| Task |
Needed from the data below: all lines that contain the word "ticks".

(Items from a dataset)
◇ ◇ ◇ ◇ ◇ ◇ ◇
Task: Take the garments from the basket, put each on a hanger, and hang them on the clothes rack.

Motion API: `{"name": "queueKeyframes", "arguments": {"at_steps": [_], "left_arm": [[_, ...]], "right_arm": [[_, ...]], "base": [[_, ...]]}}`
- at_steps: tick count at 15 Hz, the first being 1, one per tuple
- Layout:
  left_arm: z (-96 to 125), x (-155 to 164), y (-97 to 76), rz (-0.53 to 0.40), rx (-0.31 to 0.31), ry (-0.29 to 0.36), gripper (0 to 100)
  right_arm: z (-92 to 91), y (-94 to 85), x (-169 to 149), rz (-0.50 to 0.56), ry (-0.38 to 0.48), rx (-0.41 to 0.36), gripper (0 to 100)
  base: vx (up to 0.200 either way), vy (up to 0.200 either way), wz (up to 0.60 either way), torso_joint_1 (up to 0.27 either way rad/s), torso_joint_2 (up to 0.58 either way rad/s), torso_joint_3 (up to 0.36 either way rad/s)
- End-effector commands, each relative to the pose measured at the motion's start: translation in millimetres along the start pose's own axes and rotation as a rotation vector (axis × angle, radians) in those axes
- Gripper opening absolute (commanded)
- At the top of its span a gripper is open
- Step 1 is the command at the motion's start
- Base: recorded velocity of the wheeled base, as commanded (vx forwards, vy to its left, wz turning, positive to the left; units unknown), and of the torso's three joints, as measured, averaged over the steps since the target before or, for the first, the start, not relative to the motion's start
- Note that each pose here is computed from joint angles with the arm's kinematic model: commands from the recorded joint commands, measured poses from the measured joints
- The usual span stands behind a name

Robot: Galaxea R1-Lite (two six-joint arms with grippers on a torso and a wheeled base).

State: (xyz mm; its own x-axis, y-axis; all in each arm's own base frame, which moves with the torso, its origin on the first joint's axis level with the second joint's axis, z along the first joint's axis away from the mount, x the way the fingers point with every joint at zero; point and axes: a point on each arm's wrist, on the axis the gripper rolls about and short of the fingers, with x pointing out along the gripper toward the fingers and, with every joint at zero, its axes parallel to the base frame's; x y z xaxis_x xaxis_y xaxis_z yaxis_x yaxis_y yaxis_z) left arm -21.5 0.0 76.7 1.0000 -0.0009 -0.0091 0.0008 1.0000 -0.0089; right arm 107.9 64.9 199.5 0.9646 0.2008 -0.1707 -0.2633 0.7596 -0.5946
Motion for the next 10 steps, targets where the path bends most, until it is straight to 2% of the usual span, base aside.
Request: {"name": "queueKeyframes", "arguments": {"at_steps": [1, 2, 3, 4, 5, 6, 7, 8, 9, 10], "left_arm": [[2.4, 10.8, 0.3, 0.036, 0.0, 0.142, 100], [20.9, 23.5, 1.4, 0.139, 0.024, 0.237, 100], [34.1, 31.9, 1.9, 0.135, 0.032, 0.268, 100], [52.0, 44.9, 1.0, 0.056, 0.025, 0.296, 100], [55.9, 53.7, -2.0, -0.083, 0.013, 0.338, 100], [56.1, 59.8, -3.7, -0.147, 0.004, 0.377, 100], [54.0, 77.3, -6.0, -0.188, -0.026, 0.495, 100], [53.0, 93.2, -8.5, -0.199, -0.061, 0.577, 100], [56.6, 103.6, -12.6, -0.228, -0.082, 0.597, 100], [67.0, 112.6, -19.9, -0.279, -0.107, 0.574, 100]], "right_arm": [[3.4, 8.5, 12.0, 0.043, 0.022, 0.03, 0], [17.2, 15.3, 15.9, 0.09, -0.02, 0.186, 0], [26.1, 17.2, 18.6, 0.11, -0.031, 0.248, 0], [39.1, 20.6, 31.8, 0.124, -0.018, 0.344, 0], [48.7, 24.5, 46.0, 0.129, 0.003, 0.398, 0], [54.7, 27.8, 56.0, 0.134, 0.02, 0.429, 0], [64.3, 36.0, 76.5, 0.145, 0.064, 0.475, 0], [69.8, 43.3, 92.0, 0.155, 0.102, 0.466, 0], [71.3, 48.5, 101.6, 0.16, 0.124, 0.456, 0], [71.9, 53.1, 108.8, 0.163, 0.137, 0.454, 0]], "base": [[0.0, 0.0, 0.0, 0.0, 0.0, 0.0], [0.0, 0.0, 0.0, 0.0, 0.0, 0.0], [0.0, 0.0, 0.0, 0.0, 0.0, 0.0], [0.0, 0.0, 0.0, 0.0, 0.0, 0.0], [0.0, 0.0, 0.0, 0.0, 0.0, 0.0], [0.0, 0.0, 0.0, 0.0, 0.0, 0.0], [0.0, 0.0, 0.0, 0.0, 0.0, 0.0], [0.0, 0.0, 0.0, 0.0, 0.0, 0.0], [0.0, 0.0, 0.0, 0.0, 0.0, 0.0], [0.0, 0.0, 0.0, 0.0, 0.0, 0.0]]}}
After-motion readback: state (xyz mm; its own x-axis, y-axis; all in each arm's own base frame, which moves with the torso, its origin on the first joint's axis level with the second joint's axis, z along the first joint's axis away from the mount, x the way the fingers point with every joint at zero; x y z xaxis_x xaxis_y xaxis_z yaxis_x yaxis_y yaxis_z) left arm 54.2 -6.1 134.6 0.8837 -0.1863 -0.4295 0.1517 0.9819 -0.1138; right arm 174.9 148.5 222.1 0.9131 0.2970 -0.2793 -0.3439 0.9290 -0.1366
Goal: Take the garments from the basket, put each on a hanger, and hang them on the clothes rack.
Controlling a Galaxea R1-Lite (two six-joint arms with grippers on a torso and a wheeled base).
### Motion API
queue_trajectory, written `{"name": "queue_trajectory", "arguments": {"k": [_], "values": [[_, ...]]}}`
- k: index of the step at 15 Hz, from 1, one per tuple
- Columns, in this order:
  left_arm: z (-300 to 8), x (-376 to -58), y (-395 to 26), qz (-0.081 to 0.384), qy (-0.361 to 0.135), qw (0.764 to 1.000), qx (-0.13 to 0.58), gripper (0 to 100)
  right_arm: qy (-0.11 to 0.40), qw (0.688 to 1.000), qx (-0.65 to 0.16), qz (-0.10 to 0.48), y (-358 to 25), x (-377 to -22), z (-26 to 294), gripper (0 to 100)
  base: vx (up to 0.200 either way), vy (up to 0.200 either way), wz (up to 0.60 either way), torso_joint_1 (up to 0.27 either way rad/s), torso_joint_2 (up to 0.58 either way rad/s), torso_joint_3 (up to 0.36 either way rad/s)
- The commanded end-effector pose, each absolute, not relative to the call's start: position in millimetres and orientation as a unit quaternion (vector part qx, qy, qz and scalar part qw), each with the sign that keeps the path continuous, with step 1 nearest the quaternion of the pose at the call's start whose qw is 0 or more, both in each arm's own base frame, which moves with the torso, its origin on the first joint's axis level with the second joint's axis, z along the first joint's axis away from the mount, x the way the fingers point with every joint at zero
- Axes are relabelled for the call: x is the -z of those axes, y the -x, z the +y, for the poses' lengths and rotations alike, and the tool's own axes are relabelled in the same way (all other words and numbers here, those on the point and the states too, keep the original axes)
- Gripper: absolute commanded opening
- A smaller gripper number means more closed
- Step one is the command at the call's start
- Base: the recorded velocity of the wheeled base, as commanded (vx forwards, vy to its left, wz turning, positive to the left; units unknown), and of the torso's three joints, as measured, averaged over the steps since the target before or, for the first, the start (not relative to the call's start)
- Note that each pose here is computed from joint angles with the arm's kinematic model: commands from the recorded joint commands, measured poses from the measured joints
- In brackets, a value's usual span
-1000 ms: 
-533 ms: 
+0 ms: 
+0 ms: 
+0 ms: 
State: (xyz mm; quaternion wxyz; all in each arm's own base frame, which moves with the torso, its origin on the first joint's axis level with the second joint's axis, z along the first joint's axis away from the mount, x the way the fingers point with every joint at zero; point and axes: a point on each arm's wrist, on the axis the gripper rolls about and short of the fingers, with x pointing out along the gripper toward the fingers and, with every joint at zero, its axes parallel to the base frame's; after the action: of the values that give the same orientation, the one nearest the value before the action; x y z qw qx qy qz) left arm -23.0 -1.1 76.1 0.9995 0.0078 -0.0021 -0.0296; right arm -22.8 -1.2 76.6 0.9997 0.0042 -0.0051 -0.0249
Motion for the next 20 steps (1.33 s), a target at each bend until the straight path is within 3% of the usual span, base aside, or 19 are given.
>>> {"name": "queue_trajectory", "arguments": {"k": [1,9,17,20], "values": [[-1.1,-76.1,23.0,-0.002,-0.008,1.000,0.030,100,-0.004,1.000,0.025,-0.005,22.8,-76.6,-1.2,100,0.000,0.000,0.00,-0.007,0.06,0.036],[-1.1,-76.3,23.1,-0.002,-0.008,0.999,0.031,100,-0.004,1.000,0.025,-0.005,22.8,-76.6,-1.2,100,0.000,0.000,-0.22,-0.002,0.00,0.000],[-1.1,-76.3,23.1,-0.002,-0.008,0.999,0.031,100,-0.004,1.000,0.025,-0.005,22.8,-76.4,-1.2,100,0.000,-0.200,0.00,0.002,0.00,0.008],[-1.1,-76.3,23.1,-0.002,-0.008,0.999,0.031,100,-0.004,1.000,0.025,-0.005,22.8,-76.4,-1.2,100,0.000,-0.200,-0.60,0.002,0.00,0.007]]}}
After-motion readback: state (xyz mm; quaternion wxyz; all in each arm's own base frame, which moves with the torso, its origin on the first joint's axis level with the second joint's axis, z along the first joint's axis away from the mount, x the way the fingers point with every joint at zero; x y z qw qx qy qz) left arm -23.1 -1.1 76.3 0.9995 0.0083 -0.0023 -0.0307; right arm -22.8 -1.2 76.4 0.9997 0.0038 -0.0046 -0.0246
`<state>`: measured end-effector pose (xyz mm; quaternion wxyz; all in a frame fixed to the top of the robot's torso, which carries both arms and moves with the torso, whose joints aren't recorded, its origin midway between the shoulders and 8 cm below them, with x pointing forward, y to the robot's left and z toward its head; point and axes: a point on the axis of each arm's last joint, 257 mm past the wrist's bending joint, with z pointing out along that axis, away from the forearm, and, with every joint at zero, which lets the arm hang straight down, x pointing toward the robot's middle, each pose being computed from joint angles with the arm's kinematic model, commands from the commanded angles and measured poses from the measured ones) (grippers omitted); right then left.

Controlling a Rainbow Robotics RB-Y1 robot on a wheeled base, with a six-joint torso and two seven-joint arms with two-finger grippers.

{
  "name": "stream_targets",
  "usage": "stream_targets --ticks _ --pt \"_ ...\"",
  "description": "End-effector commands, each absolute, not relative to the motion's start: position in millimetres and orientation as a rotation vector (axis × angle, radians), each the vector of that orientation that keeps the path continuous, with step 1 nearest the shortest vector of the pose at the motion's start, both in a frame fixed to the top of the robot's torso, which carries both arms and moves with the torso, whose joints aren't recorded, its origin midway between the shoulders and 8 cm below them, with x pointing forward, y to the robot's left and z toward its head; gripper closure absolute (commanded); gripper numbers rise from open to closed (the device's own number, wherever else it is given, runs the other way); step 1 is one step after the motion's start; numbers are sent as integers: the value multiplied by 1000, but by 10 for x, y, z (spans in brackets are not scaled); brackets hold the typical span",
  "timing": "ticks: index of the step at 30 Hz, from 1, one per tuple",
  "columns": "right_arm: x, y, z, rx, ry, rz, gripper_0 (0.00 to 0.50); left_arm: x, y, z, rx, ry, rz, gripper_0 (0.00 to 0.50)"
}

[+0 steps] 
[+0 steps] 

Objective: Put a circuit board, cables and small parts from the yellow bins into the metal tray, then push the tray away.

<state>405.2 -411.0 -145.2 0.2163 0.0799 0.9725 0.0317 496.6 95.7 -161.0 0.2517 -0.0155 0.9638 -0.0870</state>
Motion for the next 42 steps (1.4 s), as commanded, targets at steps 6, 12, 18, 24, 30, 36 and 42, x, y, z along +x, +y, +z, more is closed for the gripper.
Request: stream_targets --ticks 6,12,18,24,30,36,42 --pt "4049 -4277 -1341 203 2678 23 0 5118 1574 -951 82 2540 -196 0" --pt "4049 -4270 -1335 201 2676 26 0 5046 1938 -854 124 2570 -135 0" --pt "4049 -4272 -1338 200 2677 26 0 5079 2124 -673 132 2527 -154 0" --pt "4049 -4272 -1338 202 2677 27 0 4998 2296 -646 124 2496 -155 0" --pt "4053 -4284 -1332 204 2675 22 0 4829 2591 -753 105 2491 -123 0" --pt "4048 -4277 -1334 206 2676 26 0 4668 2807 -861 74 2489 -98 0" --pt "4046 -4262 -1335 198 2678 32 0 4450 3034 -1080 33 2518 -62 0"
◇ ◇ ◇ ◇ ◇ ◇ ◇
| Response to this task |
  "usage": "stream_targets --ticks _ --pt \"_ ...\"",
  "timing": "ticks: index of the step at 30 Hz, from 1, one per tuple",
Request: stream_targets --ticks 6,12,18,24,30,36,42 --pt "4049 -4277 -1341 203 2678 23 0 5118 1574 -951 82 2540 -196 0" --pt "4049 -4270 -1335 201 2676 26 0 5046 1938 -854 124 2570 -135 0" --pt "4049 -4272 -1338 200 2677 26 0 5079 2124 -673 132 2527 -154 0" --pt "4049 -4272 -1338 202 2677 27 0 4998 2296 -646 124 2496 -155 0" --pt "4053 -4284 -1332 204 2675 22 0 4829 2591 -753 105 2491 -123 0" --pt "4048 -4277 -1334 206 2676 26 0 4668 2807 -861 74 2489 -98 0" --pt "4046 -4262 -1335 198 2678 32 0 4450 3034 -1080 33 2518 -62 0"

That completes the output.